Stand ‘n Seal Spray Can Cause Respiratory Injuries. Stand ‘n Seal Spray on Grout Sealant, a dangerous product known to cause respiratory injuries, was allowed to remain on the market long after it was recalled by the Consumer Products Safety Commission (CPSC) in August 2005. At least 80 serious injuries, including 2 fatalities, have been liked to this dangerous product, yet it wasn’t until earlier this year that Stand ‘n Seal was removed from the market entirely. Now, the sad story of Stand ‘n Seal has become yet another example of the CPSC’s inability or unwillingness to take strong action when dangerous products threaten so many with serious injury.

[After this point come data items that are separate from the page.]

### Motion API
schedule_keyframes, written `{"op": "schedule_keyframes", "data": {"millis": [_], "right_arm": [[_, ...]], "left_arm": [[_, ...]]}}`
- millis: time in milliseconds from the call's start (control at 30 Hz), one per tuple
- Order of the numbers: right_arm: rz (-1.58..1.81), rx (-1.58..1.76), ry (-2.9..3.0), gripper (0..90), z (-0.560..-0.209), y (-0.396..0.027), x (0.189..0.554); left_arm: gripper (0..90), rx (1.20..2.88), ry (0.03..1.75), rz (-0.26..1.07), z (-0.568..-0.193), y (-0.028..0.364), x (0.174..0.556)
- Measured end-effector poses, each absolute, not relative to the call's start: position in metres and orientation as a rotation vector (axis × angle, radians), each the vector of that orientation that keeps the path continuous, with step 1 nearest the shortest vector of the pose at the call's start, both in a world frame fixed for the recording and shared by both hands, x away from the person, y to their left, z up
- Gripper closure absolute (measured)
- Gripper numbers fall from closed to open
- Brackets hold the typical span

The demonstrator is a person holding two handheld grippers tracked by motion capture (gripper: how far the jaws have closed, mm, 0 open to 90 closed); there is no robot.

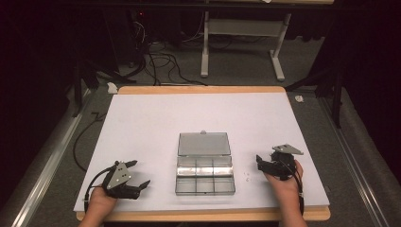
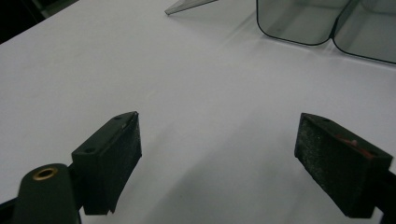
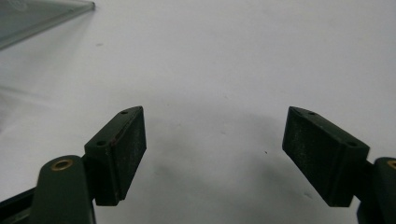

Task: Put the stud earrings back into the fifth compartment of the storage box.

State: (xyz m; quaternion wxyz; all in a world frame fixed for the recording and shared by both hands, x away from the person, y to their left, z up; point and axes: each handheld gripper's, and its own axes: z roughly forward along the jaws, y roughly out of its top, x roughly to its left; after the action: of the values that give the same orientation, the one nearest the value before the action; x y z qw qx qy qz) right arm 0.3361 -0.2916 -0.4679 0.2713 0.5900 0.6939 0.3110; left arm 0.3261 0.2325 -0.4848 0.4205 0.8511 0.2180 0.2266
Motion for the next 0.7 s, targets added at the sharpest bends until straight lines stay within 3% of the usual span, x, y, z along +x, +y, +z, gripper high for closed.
{"op": "schedule_keyframes", "data": {"millis": [700], "right_arm": [[0.883,1.574,1.902,35.3,-0.4623,-0.2855,0.327]], "left_arm": [[15.1,2.128,0.546,0.554,-0.4845,0.2335,0.3268]]}}
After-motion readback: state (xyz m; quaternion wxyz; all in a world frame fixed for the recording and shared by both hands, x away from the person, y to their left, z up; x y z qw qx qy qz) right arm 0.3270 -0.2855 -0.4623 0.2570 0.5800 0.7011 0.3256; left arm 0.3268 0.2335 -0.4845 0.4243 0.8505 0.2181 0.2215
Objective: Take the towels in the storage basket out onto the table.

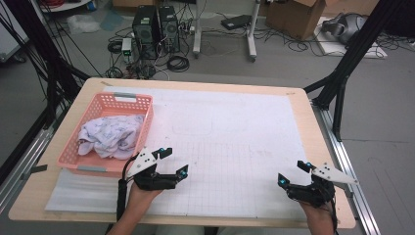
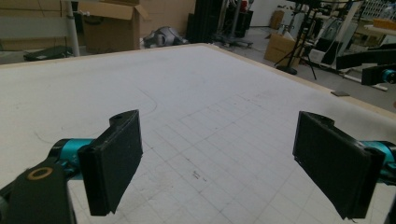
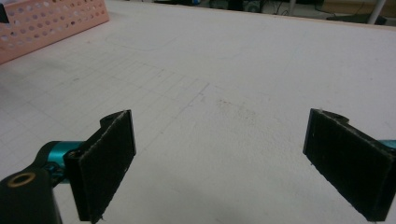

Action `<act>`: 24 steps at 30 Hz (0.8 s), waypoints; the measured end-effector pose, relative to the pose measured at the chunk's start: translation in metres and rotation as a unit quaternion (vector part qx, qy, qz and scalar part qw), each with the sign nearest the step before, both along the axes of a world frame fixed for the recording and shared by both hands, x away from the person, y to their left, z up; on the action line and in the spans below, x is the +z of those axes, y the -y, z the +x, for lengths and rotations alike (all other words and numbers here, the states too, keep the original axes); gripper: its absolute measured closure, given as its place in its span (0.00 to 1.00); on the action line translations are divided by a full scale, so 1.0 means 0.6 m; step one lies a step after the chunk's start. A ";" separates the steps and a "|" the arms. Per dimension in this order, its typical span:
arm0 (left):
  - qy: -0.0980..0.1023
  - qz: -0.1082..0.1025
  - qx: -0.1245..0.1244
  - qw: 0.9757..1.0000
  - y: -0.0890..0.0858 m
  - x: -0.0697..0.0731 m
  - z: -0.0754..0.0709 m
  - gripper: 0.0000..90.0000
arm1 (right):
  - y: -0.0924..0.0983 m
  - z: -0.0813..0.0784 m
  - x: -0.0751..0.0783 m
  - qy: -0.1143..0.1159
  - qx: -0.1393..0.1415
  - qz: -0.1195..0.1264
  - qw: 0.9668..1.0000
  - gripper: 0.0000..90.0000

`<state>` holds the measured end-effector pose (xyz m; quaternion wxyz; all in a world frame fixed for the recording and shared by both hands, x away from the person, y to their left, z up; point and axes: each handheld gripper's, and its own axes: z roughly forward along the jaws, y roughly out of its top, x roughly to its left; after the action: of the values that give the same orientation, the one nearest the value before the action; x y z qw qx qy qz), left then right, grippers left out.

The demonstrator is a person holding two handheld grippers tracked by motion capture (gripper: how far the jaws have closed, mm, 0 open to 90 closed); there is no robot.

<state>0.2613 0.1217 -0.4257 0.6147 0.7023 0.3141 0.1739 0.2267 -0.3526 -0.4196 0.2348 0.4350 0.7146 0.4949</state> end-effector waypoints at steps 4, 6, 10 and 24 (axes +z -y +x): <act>-0.001 -0.008 0.004 1.000 -0.004 0.003 -0.001 0.18 | -0.005 0.000 0.001 0.000 0.001 0.001 1.000 0.09; -0.001 -0.012 0.004 1.000 -0.007 0.005 -0.001 0.18 | -0.007 -0.002 0.002 0.002 0.004 -0.001 1.000 0.09; 0.001 -0.011 0.003 1.000 -0.005 0.008 -0.002 0.18 | -0.005 0.000 0.000 -0.001 0.003 0.001 1.000 0.09; 0.014 -0.023 0.014 1.000 -0.029 0.061 0.003 0.18 | -0.004 0.002 -0.002 -0.006 0.003 0.004 1.000 0.09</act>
<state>0.2630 0.1388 -0.3892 0.6323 0.6815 0.3188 0.1849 0.2277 -0.3500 -0.4210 0.2276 0.4370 0.7150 0.4960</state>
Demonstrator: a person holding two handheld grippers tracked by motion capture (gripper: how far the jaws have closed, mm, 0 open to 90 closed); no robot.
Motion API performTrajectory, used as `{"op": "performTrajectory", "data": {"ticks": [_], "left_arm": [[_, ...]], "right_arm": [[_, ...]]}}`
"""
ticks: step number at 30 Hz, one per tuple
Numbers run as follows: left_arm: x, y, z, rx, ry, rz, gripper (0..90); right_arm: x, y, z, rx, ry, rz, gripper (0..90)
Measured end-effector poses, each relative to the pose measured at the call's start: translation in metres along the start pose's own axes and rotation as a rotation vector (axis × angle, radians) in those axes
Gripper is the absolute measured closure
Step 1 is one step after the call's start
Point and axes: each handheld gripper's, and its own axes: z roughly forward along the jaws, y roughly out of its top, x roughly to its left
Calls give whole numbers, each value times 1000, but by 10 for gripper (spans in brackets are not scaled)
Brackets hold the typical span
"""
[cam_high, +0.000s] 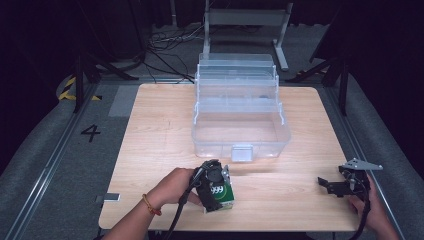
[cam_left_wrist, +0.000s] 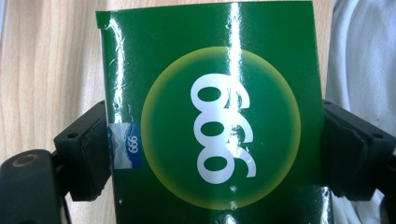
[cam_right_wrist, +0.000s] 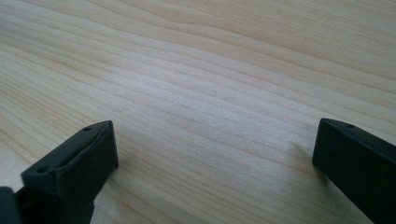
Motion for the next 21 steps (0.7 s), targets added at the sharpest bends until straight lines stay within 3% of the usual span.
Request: {"op": "performTrajectory", "data": {"ticks": [2,10,14,15,16,17,18,20,21], "left_arm": [[0,-2,-1,6,-1,18,139],[1,-11,-3,-14,9,6,149],[1,-17,-5,-14,15,10,149],[1,-18,-6,-7,19,9,150],[2,-23,-7,-6,22,7,150],[2,-25,-8,-6,22,5,150],[2,-25,-8,-6,22,5,150],[2,-30,-9,-11,25,-5,150],[3,-32,-10,-16,28,-5,150]], "right_arm": [[0,1,0,1,4,0,3],[4,2,1,-1,1,-15,11],[1,2,0,11,28,-25,17],[-1,3,0,18,26,-26,38],[-4,4,-2,2,36,-22,172],[-5,4,-4,-8,53,-29,222],[-7,4,-6,-20,105,-38,198],[-8,4,-6,-32,130,-53,154],[-6,5,-7,-34,113,-51,184]]}}
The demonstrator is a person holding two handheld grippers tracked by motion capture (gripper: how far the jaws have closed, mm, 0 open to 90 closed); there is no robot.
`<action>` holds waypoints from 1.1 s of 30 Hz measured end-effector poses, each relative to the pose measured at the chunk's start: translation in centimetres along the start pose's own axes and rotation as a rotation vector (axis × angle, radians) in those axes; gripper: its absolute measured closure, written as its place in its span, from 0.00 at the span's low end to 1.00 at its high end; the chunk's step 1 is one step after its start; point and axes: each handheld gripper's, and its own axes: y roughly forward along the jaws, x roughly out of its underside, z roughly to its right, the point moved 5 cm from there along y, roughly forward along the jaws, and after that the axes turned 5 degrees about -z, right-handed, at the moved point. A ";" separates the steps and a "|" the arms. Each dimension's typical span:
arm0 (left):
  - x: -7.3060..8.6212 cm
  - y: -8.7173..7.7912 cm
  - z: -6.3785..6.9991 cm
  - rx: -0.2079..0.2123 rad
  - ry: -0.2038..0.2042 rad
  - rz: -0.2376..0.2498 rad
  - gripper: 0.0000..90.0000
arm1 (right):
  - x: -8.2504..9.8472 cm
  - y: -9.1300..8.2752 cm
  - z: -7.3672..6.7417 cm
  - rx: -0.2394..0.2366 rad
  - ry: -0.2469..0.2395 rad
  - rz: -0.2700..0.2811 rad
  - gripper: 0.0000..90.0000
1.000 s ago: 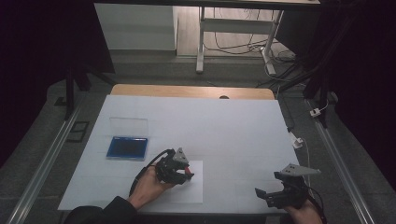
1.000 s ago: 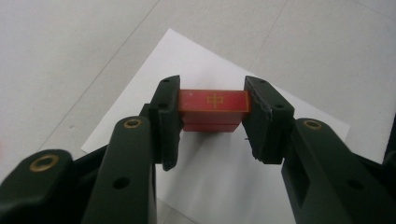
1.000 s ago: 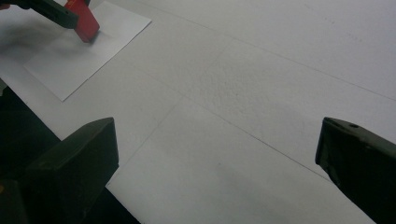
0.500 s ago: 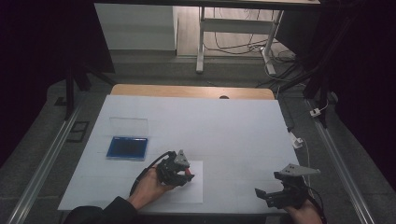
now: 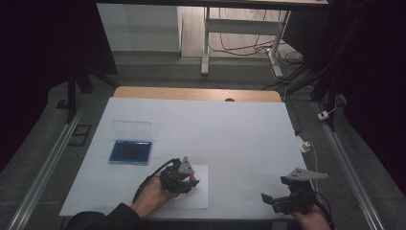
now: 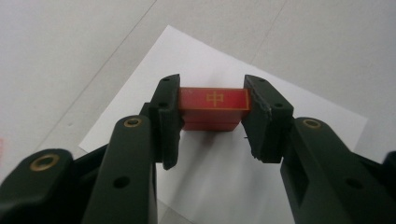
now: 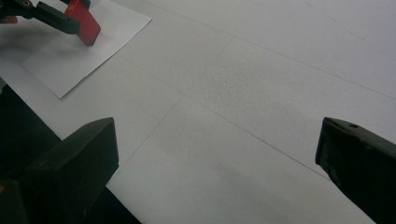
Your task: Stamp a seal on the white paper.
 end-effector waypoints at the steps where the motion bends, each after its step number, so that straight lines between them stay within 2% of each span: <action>1: 0.0 0.0 -0.1 0.012 -0.006 0.004 0.66 | 0.0 0.0 0.0 -0.002 0.000 0.000 0.00; 6: 0.1 0.0 -0.4 0.043 -0.019 0.009 0.66 | 0.0 0.0 0.0 -0.003 0.000 0.000 0.00; 10: 0.1 0.0 -0.4 0.043 -0.017 0.009 0.66 | 0.0 0.0 0.0 -0.004 0.000 -0.001 0.00; 19: -0.1 0.0 0.3 -0.029 0.035 -0.014 0.66 | 0.0 0.0 0.0 -0.004 -0.002 -0.005 0.00; 23: 0.0 0.0 -0.1 0.010 0.000 -0.004 0.66 | 0.0 0.0 0.0 -0.002 -0.002 -0.005 0.00; 27: 0.1 0.0 -0.3 0.029 -0.017 0.005 0.66 | 0.0 0.0 0.0 -0.005 -0.001 -0.002 0.00; 33: 0.1 0.0 -0.3 0.028 -0.019 0.012 0.65 | 0.0 0.0 0.0 -0.002 -0.002 0.000 0.00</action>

Stand ‘n Seal was introduced in 2003 by Roanoke Companies (now known as BRTT) as an alternative to traditional ceramic tile grout sealants. Previously, these sealants had to be painted on to tile by hand. But with Stand ‘n Seal, consumers were able to quickly spray the product onto the tile. The can of Stand ‘n Seal included no warnings about inhalation hazards on the products packaging, and in fact promised that once applied, any extra Stand ‘n Seal Spray would “evaporate harmlessly.” The product was sold exclusively through Home Depot stores, and the retailer’s promotional materials for Stand ‘n Seal featured smiling do-it-yourselfers using the product without any protective clothing or masks.
Stand ‘n Seal Contained Chemical Hydrocarbons
Unfortunately, consumers soon found out that using Stand ‘n Seal was not so simple. Stand ‘n Seal contained chemical hydrocarbons, which can cause respiratory problems if inhaled. By 2005, Roanoke had received dozens of complaints from consumers who had been injured by Stand ‘n Seal. User complaints ranged from mild headaches and sinus problems to difficulty breathing. Some victims were unable to move for a time after their exposure, and others reported terrifying instances of actually foaming at the mouth. Many victims of Stand ‘n Seal exposure had to be hospitalized for days, and at least two died. Many survivors still suffer from breathing problems as a result of their use of Stand ‘n Seal.
Federal law requires that companies inform the CPSC of possible safety problems within 24 hours of becoming aware of them. But Roanoke waited weeks before telling the CPSC of Stand ‘n Seal’s issues. Instead, Roanoke tried its best to conceal the problems, even telling employees who manned the company’s 24-hour emergency hotline not to tell customers reporting illnesses that similar reports had been made. Roanoke finally made the CPSC aware of Stand ‘n Seal’s problems in June 2005, but only because several health care professionals had let the company know that they were going to make their own reports to the CPSC. But even once it knew, the CPSC still moved slowly, only recalling toxic Stand ‘n Seal in August 2005.
But even after the August 2005 recall, Stand ‘n Seal was still endangering consumers. For one thing, not all recalled cans of the product had been removed from Home Depot’s shelves. The CPSC simply does not have the staff to insure that its recall orders are complied with. But even more outrageous, Roanoke rushed a replacement version of Stand ‘n Seal into stores that still included the same dangerous chemicals that had been making people sick. The CPSC had taken the manufacturer’s word that the problems with Stand ‘n Seal had been eliminated in the new version, but that just wasn’t the case.
The CPSC continued to receive reports that Stand ‘n Seal was still injuring people well after the recall. But even now, the Commission’s recall notice states that cans of Stand ‘n Seal purchased after June 2005 are safe, though that is clearly not true. Finally, after scores of people were injured, and facing hundreds of lawsuits, Roanoke finally conceded earlier this year that the new version of Stand ‘n Seal was as dangerous as the first. In March 2007, Roanoke – now BRTT – finally quit selling its defective Stand ‘n Seal product.
For its part, the CPSC has said that Roanoke’s misinformation had prevented it from acting appropriately in regards to Stand ‘n Steal. Yet the CPSC has yet to levy fines or take other action to punish Roanoke for its actions.